Abstract
People have a remarkable ability to attend selectively to one or a few sensory inputs while ignoring the other ones (J. Moran, & R. Desimone, 1985). Although many studies have been made on selective attention at object level (T. Brosch, G. Pourtois, & D. Sander, 2010), less is known about the human attention and visual perception on complex natural scenes. We studied the correlation between human attention and visual perception of images of natural scenes. Sixteen subjects (mean age = 27) freely viewed 1249 emotional images and had their eye movements recorded. Another group of 358 participants viewed the same set of images and annotated a comprehensive list of 33 scene-level attributes, which includes 10 emotions (happiness, surprise, awe, excitement, amusement, contentment, sadness, anger, fear, and disgust) and 23 other attributes commonly studied in computer science community (e.g., aesthetics, image quality).

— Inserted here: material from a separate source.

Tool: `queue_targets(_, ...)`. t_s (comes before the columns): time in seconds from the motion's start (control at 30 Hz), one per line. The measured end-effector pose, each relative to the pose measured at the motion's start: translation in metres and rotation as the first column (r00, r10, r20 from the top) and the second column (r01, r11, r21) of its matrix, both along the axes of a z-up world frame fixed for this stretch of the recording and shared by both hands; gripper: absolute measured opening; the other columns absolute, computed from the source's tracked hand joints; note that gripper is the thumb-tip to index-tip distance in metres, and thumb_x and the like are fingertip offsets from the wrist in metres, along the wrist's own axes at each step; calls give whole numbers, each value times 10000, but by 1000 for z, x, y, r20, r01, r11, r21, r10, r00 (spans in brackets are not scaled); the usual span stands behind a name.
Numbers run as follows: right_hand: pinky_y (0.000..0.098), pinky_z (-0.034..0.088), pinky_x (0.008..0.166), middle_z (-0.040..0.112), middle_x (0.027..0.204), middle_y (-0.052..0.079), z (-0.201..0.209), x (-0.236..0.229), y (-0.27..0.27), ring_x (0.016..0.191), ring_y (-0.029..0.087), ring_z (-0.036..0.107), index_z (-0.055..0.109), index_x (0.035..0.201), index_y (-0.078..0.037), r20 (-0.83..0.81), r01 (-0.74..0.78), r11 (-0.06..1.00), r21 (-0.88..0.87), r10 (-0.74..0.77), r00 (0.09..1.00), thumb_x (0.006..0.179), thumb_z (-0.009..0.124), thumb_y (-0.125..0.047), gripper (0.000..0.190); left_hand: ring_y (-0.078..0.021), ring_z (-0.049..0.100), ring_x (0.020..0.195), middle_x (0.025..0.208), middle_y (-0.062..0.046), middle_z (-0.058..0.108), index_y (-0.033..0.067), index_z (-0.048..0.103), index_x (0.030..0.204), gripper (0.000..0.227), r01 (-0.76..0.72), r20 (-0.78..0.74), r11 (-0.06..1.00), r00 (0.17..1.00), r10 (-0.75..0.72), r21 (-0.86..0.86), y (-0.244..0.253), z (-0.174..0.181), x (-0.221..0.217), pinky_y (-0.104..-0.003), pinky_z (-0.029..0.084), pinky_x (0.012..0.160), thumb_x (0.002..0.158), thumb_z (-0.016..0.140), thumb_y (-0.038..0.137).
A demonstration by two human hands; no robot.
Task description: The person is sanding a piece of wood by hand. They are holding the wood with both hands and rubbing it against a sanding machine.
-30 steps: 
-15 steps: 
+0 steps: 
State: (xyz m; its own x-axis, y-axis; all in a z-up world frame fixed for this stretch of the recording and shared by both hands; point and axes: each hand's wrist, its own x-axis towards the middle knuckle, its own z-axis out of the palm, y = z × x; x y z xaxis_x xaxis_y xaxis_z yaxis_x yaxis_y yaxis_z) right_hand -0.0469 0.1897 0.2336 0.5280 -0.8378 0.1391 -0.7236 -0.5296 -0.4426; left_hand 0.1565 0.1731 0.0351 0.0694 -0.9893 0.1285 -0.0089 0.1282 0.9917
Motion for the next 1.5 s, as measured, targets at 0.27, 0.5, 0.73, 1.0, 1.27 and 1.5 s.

Analyses indicated the following relationships among observer fixation patterns and image attributes: (1) Human has generally longer fixation duration and saccade duration on images with positive sentiments (e.g., aesthetics, awe), but shorter fixation on images with negative sentiments (e.g., sad, disgust). (2) Human has a general shorter saccade length and lower saccade velocity on images that are more centered and symmetric. (3) When an image is of high quality or having focused object, it will usually lead to shorter saccade duration and higher saccade velocity of its observer. In summary, we found that image semantics, sentiment, and spatial layout correlate with human fixation patterns in a significant way. Our method is general and comprehensive in the sense that it focuses on complex natural scenes and studies on an intensive attribute lists.
Meeting abstract presented at VSS 2017